● WHAT IS NEEDED: Only a slice of the listing below is wanted. Retype the lines from the one containing "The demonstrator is" through the one containing "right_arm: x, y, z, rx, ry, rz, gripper", exactly, both ends included.
::::
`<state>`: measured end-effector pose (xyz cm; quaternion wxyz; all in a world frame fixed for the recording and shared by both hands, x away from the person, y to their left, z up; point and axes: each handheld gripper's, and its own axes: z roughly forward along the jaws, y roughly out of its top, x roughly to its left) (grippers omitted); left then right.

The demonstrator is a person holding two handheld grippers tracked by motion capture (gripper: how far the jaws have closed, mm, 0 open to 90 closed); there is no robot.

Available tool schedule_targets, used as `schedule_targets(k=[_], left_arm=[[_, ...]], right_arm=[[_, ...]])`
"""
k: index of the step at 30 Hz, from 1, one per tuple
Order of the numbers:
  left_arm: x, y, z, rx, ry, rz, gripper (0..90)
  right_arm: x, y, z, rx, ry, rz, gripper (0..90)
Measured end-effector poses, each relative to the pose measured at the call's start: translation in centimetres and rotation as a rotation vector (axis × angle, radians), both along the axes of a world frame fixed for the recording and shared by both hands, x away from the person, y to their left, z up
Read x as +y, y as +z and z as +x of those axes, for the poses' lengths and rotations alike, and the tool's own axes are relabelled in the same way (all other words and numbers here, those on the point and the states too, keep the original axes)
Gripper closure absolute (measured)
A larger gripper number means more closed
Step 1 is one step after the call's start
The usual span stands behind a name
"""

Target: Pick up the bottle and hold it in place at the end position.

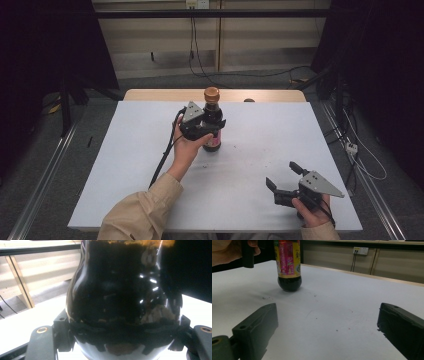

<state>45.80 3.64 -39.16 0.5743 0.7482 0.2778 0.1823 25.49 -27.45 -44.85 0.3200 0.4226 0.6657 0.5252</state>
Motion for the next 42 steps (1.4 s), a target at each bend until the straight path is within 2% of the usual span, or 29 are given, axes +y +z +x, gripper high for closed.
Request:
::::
● TASK RESULT:
The demonstrator is a person holding two handheld grippers tracked by motion capture (gripper: how far the jaws have closed, mm, 0 open to 90 closed); there is no robot.

Available tool schedule_targets, used as `schedule_targets(k=[_], left_arm=[[_, ...]], right_arm=[[_, ...]])`
"""
k: index of the step at 30 Hz, from 1, one per tuple
Order of the numbers:
  left_arm: x, y, z, rx, ry, rz, gripper (0..90)
  right_arm: x, y, z, rx, ry, rz, gripper (0..90)

The complete answer has been presented.